For the entries below, the result should be an exact transcription of the lines from the one with "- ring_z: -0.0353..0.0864" up to and including the one with "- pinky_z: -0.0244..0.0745", and only those.

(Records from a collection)
──────

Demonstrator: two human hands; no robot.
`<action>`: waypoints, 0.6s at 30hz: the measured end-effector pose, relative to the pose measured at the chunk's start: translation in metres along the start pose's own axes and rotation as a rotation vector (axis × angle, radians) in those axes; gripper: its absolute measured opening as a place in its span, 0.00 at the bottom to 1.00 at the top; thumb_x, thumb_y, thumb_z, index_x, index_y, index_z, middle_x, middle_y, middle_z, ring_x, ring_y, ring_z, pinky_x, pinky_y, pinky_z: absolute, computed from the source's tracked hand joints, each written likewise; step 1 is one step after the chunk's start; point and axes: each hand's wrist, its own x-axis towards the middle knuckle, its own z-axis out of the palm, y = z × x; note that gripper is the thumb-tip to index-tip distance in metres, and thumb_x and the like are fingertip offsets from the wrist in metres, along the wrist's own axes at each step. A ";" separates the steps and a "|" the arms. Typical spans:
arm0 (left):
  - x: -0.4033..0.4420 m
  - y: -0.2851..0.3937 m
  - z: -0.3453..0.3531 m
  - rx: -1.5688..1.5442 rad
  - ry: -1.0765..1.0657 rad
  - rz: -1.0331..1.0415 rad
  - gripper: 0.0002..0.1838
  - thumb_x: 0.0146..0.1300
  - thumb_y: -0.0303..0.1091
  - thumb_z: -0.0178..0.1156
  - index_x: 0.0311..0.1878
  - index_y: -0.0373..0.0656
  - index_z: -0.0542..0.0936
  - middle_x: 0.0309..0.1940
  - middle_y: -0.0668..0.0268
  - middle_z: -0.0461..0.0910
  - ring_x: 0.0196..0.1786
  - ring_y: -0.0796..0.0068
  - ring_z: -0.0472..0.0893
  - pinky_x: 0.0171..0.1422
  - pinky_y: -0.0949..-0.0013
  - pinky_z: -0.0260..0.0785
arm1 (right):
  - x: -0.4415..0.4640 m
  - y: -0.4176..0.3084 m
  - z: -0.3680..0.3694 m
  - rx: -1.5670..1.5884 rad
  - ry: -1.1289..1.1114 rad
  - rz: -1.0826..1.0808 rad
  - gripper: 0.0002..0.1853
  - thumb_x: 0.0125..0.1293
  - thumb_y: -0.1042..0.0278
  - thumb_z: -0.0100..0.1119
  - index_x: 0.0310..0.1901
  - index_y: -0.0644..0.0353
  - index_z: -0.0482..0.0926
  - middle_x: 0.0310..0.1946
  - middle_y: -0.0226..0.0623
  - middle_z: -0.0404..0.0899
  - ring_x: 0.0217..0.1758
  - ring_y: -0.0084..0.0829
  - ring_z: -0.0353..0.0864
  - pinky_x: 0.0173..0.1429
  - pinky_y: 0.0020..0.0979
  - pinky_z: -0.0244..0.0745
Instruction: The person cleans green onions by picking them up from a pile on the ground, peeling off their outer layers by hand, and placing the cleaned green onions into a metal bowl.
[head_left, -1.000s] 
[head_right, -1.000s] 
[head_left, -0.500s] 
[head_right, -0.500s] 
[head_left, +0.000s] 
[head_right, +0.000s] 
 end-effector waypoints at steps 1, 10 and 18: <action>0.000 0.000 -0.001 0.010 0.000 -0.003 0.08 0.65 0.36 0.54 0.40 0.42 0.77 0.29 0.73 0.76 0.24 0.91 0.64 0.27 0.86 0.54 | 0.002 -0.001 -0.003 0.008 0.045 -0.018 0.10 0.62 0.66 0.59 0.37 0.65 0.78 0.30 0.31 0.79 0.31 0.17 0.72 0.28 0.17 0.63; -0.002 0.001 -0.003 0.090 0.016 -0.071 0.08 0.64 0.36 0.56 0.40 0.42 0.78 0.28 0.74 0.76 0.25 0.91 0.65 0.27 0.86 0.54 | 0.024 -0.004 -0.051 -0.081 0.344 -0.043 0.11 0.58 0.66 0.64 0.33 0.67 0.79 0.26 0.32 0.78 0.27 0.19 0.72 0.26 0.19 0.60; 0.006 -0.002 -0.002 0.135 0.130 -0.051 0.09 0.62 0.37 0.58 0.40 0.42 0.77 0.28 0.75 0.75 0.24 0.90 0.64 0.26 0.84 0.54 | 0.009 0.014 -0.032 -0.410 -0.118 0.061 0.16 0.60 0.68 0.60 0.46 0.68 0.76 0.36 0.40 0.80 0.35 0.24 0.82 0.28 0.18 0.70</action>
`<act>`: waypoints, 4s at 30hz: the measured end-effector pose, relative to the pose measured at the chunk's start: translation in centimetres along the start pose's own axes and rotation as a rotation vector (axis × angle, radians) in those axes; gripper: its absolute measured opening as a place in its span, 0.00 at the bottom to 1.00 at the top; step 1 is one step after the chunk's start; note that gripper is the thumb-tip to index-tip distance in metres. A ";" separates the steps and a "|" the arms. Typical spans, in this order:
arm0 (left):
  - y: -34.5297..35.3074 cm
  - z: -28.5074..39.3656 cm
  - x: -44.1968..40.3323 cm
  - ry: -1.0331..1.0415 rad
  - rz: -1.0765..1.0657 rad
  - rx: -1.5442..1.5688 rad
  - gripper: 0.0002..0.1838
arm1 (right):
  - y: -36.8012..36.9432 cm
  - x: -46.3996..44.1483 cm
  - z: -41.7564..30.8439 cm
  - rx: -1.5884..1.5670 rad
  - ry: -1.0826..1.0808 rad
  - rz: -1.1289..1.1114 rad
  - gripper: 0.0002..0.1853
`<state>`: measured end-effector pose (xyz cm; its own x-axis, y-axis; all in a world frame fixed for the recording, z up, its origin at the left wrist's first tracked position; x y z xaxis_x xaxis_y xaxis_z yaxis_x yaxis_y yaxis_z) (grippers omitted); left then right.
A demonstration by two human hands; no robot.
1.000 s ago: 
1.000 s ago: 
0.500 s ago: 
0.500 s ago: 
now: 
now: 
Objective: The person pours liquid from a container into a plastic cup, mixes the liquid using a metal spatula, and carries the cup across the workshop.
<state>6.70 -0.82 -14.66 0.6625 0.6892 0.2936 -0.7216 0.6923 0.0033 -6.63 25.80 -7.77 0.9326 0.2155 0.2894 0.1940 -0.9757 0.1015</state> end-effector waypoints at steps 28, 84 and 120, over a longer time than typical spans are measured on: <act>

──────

## Solution below
  - ring_z: -0.0353..0.0864
  - pinky_x: 0.0173..0.1429
  - pinky_y: 0.0020..0.0979
  - pinky_z: -0.0244..0.0745

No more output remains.